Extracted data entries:

======

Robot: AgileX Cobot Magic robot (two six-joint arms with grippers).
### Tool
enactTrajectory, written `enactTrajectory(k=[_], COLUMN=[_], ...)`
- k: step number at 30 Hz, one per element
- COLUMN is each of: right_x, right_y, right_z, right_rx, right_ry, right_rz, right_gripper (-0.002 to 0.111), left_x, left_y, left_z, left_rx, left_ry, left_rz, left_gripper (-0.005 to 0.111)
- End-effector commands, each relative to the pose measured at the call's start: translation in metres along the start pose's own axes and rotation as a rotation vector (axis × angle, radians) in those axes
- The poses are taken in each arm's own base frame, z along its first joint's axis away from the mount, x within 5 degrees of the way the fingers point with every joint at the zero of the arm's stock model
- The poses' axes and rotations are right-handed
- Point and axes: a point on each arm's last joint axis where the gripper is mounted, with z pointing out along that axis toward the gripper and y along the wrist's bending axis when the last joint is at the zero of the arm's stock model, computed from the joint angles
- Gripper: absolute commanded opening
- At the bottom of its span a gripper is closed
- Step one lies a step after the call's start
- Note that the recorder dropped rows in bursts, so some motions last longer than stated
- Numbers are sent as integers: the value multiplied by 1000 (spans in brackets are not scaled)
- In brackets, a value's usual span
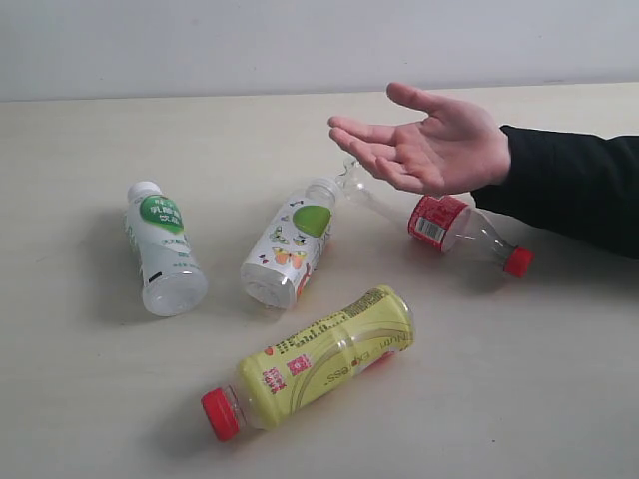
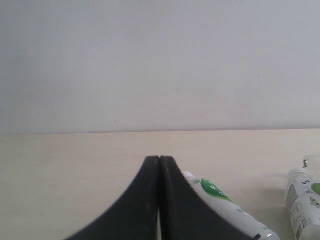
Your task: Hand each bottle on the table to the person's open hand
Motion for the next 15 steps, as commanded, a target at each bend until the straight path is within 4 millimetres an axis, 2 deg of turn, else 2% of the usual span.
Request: enactTrajectory(k=[1, 2, 4, 8, 11, 15], right_x=[-5, -5, -4, -9, -2, -2], right_y=[-2, -2, -2, -4, -2, -2], right_z=[-1, -1, -1, -1, 0, 0], right_rx=[1, 1, 0, -11, 10, 8], right_ry=[-71, -70, -68, -123, -41, -48], right_rz=[554, 726, 851, 909, 942, 928], right_gripper=[0, 0, 0, 0, 0, 0], left_x=[0, 0, 0, 0, 0, 0], left_y=[0, 0, 0, 0, 0, 0], left_z=[0, 0, 0, 0, 0, 0], left_rx=[-1, -1, -1, -1, -1, -1], left_ry=[-12, -12, -12, -12, -12, -12], left_rz=[-8, -8, -8, -8, -8, -8], left_gripper=[0, 0, 0, 0, 0, 0])
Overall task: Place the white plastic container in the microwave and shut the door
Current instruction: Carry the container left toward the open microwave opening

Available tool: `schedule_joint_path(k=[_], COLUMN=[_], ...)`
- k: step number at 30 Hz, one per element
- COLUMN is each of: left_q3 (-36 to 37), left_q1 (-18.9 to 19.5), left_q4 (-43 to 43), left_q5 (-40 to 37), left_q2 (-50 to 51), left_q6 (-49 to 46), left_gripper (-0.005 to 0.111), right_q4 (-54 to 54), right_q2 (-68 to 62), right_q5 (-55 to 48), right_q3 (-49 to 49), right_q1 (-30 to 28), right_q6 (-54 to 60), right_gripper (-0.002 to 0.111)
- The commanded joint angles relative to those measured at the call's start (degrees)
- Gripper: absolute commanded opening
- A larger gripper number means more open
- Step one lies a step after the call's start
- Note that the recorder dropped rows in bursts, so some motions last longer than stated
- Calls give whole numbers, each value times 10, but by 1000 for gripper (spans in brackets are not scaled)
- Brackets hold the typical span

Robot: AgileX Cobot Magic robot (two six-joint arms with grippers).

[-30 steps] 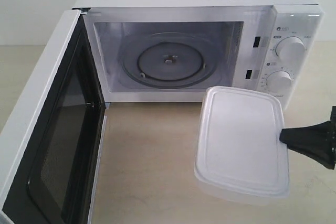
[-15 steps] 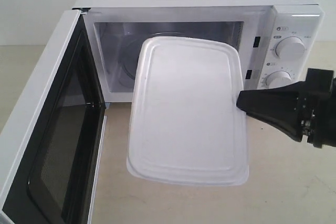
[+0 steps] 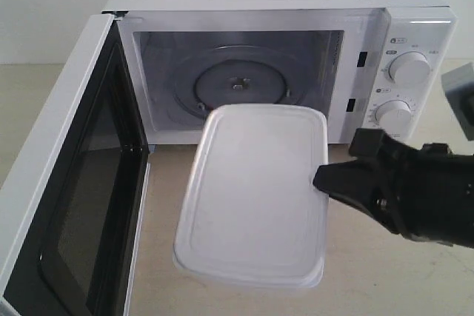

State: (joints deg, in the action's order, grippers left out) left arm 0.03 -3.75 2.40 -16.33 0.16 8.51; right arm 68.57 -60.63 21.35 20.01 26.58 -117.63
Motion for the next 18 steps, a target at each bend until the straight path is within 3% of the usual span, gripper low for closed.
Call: schedule_joint_path(k=[1,10,18], left_q3=[0,0,0], left_q1=[1,1,1], left_q4=[-2,-2,-2], left_q5=[0,0,0], left_q2=[-2,-2,-2], left_q6=[1,1,1], left_gripper=[4,4,4], right_q4=[-4,3,22], right_q2=[5,5,-1], right_q5=[-146,-352,-428], right_q3=[0,26,72], right_q1=[90,240,303], right_q6=[-26,-26,-26], right_gripper=[0,0,0])
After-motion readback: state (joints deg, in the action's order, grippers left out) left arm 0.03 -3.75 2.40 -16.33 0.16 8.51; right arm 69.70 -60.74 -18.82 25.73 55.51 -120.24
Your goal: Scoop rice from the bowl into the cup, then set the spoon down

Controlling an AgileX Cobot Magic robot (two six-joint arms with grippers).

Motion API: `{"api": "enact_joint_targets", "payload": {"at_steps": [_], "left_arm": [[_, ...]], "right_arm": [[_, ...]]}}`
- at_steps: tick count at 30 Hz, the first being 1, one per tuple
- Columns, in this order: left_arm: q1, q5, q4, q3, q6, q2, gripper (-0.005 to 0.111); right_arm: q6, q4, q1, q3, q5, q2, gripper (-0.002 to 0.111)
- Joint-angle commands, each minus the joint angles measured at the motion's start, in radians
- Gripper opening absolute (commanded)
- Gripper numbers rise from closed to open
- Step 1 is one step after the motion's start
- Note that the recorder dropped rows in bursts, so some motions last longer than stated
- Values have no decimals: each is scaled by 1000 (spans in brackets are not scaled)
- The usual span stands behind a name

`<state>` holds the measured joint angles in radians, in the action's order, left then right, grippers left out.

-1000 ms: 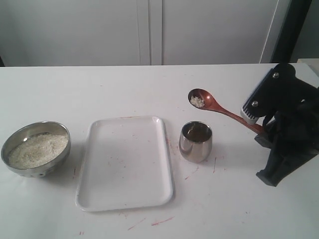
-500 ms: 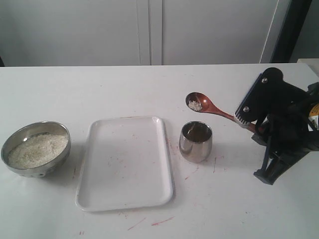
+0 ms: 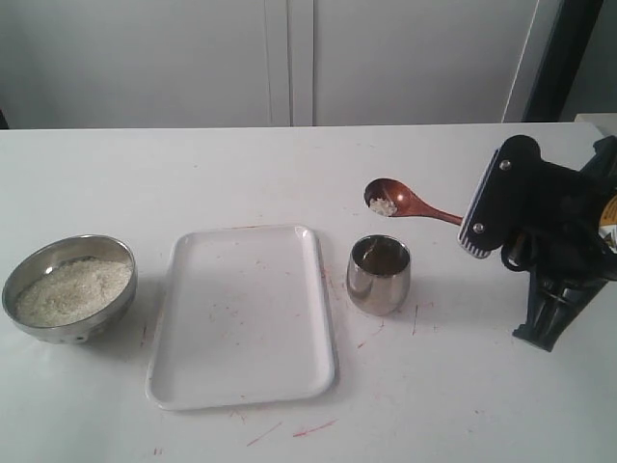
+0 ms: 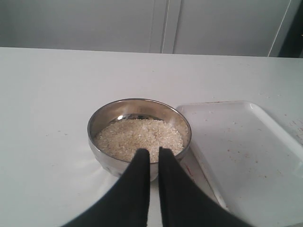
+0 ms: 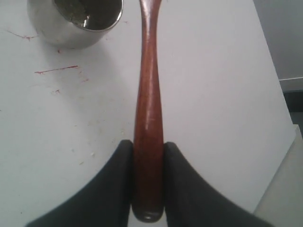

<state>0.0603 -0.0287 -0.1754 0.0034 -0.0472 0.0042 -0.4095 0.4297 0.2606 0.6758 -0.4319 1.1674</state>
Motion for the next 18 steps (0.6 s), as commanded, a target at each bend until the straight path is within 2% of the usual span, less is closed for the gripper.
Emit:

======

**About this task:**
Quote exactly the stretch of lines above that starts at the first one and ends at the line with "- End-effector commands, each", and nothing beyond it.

**Expected output:**
Robot: AgileX Cobot Magic robot (two six-joint arms with grippers).
### Tool
enactTrajectory, written `enactTrajectory(k=[_], COLUMN=[_], ...)`
- k: step number at 30 Hz, one per element
- COLUMN is each of: right_x, right_y, right_z, right_rx, right_ry, right_rz, right_gripper (-0.002 to 0.111), left_x, left_y, left_z, left_rx, left_ry, left_rz, left_gripper (-0.005 to 0.111)
- End-effector commands, each relative to the pose measured at the call's start: translation in metres along the start pose's own axes and rotation as a rotation vector (axis × angle, radians) in those axes

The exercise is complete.